The American Society of Clinical Oncology (ASCO) has released comprehensive updates to its pleural mesothelioma treatment guidelines, marking the first major revision since 2018. The new guidelines, based on analysis of 110 peer-reviewed studies from 2016-2024, introduce significant changes in surgical approaches, immunotherapy integration, and genetic testing protocols.
Refined Surgical Approach
The updated guidelines advocate for a more selective surgical strategy, moving away from widespread surgical intervention. This shift is supported by the phase 3 MARS-2 trial results, which demonstrated superior survival outcomes with chemotherapy alone (24.8 months median overall survival) compared to surgery followed by adjuvant chemotherapy (19.3 months). Surgical intervention is now recommended only for carefully selected patients with early-stage epithelioid disease, to be performed exclusively at high-volume specialized centers.
Immunotherapy Takes Center Stage
A major advancement in the guidelines is the establishment of immunotherapy as a cornerstone treatment. The combination of ipilimumab and nivolumab is now recommended as first-line therapy for non-epithelioid mesothelioma, following impressive results from the CheckMate 743 trial. The study showed significantly improved survival rates, with median overall survival reaching 18.1 months for immunotherapy compared to 8.8 months with chemotherapy in non-epithelioid cases.
Personalized Treatment Approaches
For patients with epithelioid mesothelioma, the guidelines outline multiple treatment options, including immunotherapy, traditional chemotherapy, or a novel chemoimmunotherapy combination of pembrolizumab with pemetrexed and platinum-based chemotherapy. Treatment selection should be individualized based on factors such as disease burden, comorbidities, and patient preferences.
Simplified Disease Classification
The guidelines introduce important changes in disease terminology, eliminating the term "malignant" from mesothelioma classification, as all mesotheliomas are now considered malignant by definition.
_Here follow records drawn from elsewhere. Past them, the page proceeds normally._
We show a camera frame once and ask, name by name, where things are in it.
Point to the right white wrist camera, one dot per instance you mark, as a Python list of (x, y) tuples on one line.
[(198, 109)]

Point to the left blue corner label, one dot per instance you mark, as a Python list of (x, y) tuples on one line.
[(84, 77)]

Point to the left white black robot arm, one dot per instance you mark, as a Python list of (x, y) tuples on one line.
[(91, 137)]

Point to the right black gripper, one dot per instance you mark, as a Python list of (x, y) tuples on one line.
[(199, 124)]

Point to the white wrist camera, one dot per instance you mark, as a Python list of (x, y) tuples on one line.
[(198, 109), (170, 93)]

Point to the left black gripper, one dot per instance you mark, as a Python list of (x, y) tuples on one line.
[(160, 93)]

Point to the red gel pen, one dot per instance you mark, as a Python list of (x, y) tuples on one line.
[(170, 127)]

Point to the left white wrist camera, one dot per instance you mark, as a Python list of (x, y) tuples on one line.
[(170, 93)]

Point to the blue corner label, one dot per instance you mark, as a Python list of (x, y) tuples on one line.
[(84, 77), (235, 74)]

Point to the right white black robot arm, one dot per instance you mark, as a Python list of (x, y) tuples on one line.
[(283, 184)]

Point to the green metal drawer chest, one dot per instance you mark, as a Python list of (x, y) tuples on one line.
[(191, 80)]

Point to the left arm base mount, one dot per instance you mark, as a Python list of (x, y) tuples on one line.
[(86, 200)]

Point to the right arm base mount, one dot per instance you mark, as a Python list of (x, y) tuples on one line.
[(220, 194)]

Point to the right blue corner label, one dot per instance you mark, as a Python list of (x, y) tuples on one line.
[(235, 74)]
The classification system maintains three primary subtypes: epithelioid, sarcomatoid, and biphasic, with subtype identification crucial for treatment planning.
Enhanced Role of Genetic Testing
A significant addition to the guidelines is the recommendation for universal genetic testing at diagnosis. This emphasis on genetic profiling, particularly for BAP1 gene mutations, reflects growing understanding of genetic factors in mesothelioma development and treatment response. Up to 14% of patients may carry relevant genetic mutations, making testing crucial for comprehensive care planning.
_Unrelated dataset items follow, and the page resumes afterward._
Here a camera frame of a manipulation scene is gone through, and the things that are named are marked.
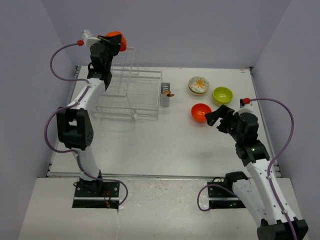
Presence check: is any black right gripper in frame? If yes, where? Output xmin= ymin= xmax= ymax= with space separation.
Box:
xmin=205 ymin=104 xmax=243 ymax=143

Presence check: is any lime green bowl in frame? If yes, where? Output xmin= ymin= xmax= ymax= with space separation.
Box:
xmin=213 ymin=97 xmax=233 ymax=107
xmin=212 ymin=86 xmax=233 ymax=100

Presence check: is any blue patterned ceramic bowl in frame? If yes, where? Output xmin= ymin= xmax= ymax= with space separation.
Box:
xmin=188 ymin=85 xmax=209 ymax=96

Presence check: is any orange flower ceramic bowl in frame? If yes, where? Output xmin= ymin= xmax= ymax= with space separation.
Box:
xmin=188 ymin=76 xmax=210 ymax=93

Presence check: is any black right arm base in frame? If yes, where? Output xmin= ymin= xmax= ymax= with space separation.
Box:
xmin=207 ymin=171 xmax=248 ymax=209

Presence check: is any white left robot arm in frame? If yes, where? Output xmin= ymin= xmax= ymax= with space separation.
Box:
xmin=55 ymin=30 xmax=127 ymax=197

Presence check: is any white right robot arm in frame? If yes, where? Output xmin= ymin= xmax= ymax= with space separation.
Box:
xmin=205 ymin=105 xmax=309 ymax=240

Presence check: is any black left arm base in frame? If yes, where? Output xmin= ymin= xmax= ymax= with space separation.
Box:
xmin=72 ymin=179 xmax=120 ymax=210

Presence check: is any gold spoon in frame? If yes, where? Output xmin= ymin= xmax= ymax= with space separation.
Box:
xmin=164 ymin=91 xmax=174 ymax=98

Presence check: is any grey cutlery holder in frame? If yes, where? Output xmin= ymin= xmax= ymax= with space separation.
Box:
xmin=160 ymin=82 xmax=170 ymax=107

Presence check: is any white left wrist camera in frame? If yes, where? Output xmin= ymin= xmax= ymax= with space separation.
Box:
xmin=81 ymin=29 xmax=100 ymax=48

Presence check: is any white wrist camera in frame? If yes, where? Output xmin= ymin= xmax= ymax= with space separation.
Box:
xmin=81 ymin=29 xmax=100 ymax=48
xmin=236 ymin=98 xmax=254 ymax=115

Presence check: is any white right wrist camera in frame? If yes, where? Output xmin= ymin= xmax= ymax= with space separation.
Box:
xmin=236 ymin=98 xmax=254 ymax=115

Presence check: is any white wire dish rack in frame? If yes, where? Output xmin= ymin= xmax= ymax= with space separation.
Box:
xmin=92 ymin=47 xmax=162 ymax=121

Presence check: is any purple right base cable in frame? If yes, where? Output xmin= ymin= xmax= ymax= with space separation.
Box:
xmin=196 ymin=184 xmax=241 ymax=212

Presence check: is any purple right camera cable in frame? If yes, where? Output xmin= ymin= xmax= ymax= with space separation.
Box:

Treatment Selection Criteria
Dr. Hedy Lee Kindler, professor of medicine at The University of Chicago, emphasizes the importance of considering multiple factors in treatment selection. "When choosing between chemotherapy, doublet immunotherapy, or chemo-immunotherapy, key factors are histology, disease burden, comorbidities, and patient preference," she explains. The guidelines particularly note that patients with sarcomatoid or sarcomatoid-predominant biphasic disease should receive ipilimumab/nivolumab combination therapy unless contraindicated.
For epithelioid disease, treatment decisions require careful consideration of additional factors. Patients with high symptom burden or extensive disease may benefit most from chemoimmunotherapy, which shows a 62% response rate. Those with autoimmune conditions might be better suited for chemotherapy, while patients with reduced kidney function may need to pursue immunotherapy options.
These comprehensive updates represent a significant evolution in mesothelioma treatment, providing clinicians with clear, evidence-based guidance for optimizing patient care. The guidelines emphasize the importance of individualized treatment approaches and multidisciplinary care, marking a new era in the management of this challenging disease.